Thanks to Jeff Ketchum.
- Bump openssl up to latest upstream version, 1.1.0g.
* d/p/Revert-BaseTools-Update-Gensec-to-set-PROCESSING_REQ.patch: Add;
fixes FTBFS.
* Change package priorities from extra (now deprecated) to optional.
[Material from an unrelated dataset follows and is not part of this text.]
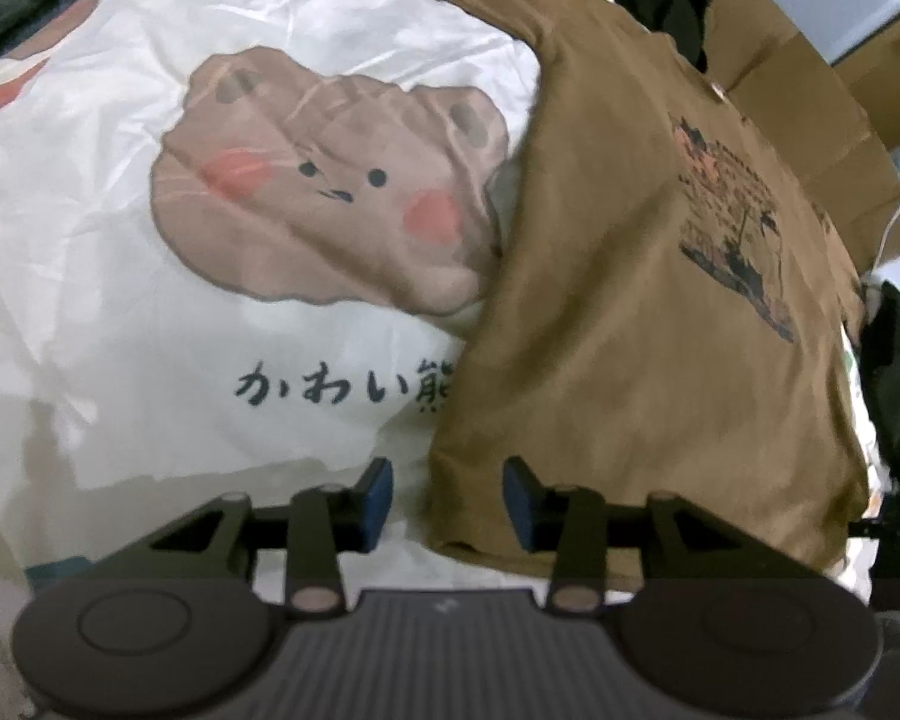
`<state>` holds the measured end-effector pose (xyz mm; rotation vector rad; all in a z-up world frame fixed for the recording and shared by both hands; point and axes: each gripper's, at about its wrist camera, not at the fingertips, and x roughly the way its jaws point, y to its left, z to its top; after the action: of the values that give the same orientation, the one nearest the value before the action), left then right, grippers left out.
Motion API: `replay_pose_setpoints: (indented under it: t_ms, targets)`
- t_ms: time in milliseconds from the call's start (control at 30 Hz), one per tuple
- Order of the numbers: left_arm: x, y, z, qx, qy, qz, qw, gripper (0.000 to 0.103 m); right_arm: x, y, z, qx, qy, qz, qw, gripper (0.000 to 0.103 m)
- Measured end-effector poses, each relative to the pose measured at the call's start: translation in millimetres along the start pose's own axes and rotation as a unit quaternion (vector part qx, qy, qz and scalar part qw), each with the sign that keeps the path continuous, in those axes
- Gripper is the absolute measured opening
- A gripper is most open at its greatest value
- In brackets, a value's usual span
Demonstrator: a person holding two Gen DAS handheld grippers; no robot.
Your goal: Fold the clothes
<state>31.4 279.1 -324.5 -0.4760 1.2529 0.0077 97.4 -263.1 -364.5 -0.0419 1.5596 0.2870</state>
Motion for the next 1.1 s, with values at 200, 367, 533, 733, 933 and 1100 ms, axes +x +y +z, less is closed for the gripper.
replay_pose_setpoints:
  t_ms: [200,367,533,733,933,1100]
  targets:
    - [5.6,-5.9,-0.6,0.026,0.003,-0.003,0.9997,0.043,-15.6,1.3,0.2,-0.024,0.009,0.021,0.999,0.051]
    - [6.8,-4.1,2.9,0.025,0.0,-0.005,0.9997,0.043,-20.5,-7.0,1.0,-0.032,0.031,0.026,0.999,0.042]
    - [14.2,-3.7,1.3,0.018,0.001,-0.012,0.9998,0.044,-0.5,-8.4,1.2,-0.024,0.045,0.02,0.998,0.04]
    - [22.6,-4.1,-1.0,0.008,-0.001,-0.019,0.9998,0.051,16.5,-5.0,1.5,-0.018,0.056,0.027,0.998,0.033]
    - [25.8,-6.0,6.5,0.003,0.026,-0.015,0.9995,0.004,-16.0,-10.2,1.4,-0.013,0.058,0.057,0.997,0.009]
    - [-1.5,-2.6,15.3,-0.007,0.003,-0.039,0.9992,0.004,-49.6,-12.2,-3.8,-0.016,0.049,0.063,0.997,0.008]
-- dann frazier <email address hidden> Tue, 05 Dec 2017 15:04:06 -0700
-
edk2 (0~20171027.76fd5a66-1) unstable; urgency=medium
* New upstream release.
- Fix Win10 guests booting from IDE drives. LP: #1725560.
-- dann frazier <email address hidden> Fri, 27 Oct 2017 16:10:29 -0600
-
edk2 (0~20171010.234dbcef-1) unstable; urgency=medium
* New upstream release.
- d/p/demote-maybe-uninitialized-to-warning.patch: Drop; issue resolved
upstream.
* Bump Standards-Version from 3.9.8 to 4.1.1.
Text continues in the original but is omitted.